Al encabritarse, la gris había dejado al descubierto la blanda superficie del vientre. En la mayoría de duelos por la posición dominante, eso no habría representado ningún riesgo. Pero podía representarlo si la hembra blanca se decidía a jugar más fuerte. La blanca bajó la cabeza, la metió entre las patas de la gris antes de que volvieran a tocar el suelo y le clavó los colmillos en la barriga.

La piel de la gris se desgarró, y su sangre y sus tripas se derramaron sobre la tierra fría.

Había sido un ataque escandaloso, con un grado de violencia que la mayoría de las verdaderas jaurías de lobos no habrían permitido. Al primer indicio de tal crueldad, el macho habría saltado al centro de la refriega y habría separado a las dos rivales. Pero estos lobos no eran normales.

La loba gris aulló de dolor y de rabia. Retrocedió con las patas de atrás, desesperada por escapar de los dientes de su enemiga. A punto estuvo de resbalar sobre su propia sangre mientras trataba de adoptar una posición defensiva que dejara tan sólo su huesudo flanco a la vista de la loba blanca. Quería huir. Quería marcharse a otro lugar y lamerse las heridas, quería tumbarse en el suelo.

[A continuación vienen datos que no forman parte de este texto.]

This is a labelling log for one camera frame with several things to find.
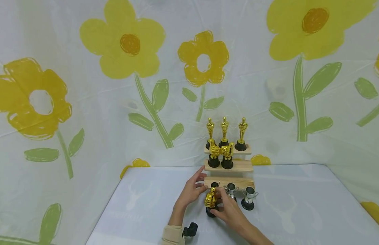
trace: silver cup trophy
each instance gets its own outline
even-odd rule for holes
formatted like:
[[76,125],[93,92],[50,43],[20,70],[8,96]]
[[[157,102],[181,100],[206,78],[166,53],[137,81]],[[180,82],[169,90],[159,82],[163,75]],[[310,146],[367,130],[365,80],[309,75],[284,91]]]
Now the silver cup trophy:
[[242,189],[242,193],[245,198],[241,201],[241,205],[246,210],[254,209],[255,205],[253,203],[253,198],[255,198],[259,193],[255,191],[251,186],[248,186],[245,189]]
[[236,188],[236,185],[234,185],[233,183],[228,183],[227,186],[224,186],[223,188],[225,188],[225,191],[227,192],[228,196],[237,201],[236,197],[234,196],[234,193],[238,190],[238,187]]

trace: wooden display stand
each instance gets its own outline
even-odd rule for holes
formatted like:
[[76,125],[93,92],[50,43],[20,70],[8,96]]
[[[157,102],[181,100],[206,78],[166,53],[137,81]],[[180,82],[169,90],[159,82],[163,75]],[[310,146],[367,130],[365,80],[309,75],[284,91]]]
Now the wooden display stand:
[[[251,155],[252,150],[251,147],[246,144],[246,150],[244,151],[238,151],[236,149],[233,150],[233,168],[231,169],[224,169],[222,168],[221,164],[216,167],[212,168],[208,165],[208,158],[204,160],[204,170],[210,172],[210,176],[207,176],[204,178],[204,185],[207,185],[208,187],[211,187],[211,183],[213,182],[220,182],[220,186],[227,186],[228,183],[233,183],[236,185],[236,187],[240,189],[245,189],[248,186],[251,186],[252,188],[255,188],[255,183],[252,178],[245,178],[244,173],[252,173],[253,167],[252,163],[249,160],[245,160],[245,155]],[[206,147],[204,147],[204,153],[209,155],[210,151],[207,150]]]

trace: green leaf
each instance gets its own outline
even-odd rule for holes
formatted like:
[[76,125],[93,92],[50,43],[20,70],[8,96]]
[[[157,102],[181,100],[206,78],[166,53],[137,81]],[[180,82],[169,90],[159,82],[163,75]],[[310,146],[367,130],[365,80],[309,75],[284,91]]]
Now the green leaf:
[[305,100],[317,95],[326,88],[335,79],[341,68],[341,62],[329,63],[321,67],[311,77],[304,89]]
[[204,103],[204,109],[212,110],[212,109],[218,108],[218,106],[220,106],[222,104],[224,99],[225,99],[225,97],[223,97],[223,96],[221,96],[219,98],[209,99],[208,101],[206,101]]
[[191,90],[187,89],[187,88],[183,88],[182,90],[182,94],[185,96],[185,98],[187,98],[189,101],[196,101],[197,100],[197,96],[195,95],[195,93],[193,93]]
[[294,116],[294,111],[281,102],[271,102],[268,110],[281,121],[290,121]]
[[358,93],[365,99],[371,100],[378,96],[374,85],[365,78],[358,78],[354,85]]
[[59,150],[51,148],[35,148],[25,150],[25,158],[32,162],[52,162],[59,157]]
[[169,83],[167,79],[159,80],[153,89],[152,103],[156,112],[161,111],[169,94]]
[[62,207],[60,204],[52,204],[45,212],[40,228],[39,245],[49,245],[57,233],[62,216]]
[[154,123],[139,113],[130,113],[128,114],[128,118],[133,124],[136,124],[148,131],[151,131],[154,128]]
[[184,126],[181,123],[176,123],[169,132],[169,139],[176,140],[183,134],[183,132]]
[[316,132],[326,131],[332,125],[332,119],[329,116],[323,116],[308,124],[305,128],[305,132],[308,134],[314,134]]
[[81,148],[82,144],[83,144],[83,140],[85,138],[85,131],[84,129],[82,128],[78,134],[76,134],[73,139],[71,140],[71,142],[69,142],[69,145],[68,145],[68,154],[70,157],[73,157],[75,155],[76,152],[78,152],[78,150]]

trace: sleeve
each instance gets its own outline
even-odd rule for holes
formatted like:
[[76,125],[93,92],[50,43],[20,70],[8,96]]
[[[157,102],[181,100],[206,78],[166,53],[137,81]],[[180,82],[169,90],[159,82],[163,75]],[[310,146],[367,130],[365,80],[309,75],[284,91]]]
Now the sleeve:
[[185,245],[181,226],[167,225],[163,228],[162,245]]

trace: green stem
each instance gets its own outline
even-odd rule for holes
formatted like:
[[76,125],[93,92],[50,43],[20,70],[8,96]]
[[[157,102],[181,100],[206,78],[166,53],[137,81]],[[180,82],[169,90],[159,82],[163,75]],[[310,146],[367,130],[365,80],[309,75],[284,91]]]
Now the green stem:
[[66,158],[68,177],[69,177],[69,179],[72,179],[74,177],[74,172],[72,170],[71,158],[69,157],[69,154],[68,154],[68,150],[67,150],[67,147],[66,147],[66,142],[63,139],[63,135],[61,134],[61,132],[60,132],[59,129],[57,129],[56,135],[57,135],[57,137],[59,139],[60,146],[62,147],[63,154],[65,155],[65,158]]
[[305,133],[306,128],[306,105],[303,89],[303,62],[302,56],[298,57],[297,63],[295,64],[294,78],[293,78],[293,91],[295,100],[295,110],[297,111],[298,119],[298,133],[297,141],[306,142],[308,141],[308,134]]
[[204,107],[204,97],[206,95],[206,85],[202,85],[202,95],[200,96],[199,111],[197,111],[196,121],[200,121],[202,118],[203,107]]
[[360,127],[363,127],[366,124],[368,124],[370,121],[372,121],[374,118],[376,118],[376,116],[378,115],[379,115],[379,104],[372,111],[370,111],[369,114],[367,114],[361,120],[359,120],[357,122],[357,125]]
[[157,127],[158,133],[161,136],[163,143],[165,144],[166,148],[172,148],[174,147],[172,140],[169,138],[169,134],[167,133],[165,127],[163,126],[161,119],[159,118],[157,112],[155,111],[153,104],[149,100],[149,98],[146,95],[146,92],[143,88],[143,85],[140,82],[140,79],[138,75],[135,73],[135,82],[136,87],[138,88],[140,98],[145,105],[147,111],[149,112],[151,118],[153,119],[155,126]]
[[33,242],[30,240],[22,239],[22,238],[14,238],[9,236],[0,235],[0,244],[3,245],[38,245],[38,242]]

La hembra blanca se agazapó sobre las patas delanteras. Tenía el hocico cubierto de sangre y los ojos muy brillantes. Las cerdas de entre los hombros y la parte superior del lomo se erizaron… una invitación a la gris para que se acercase y muriera.

La gris alternaba su mirada aterrorizada entre la loba blanca y el macho, que se había sentado sobre sus ancas, algo más lejos, con el rostro impasible. Su lenguaje corporal no dejaba lugar a dudas: la cuestión se resolvería entre las dos hembras.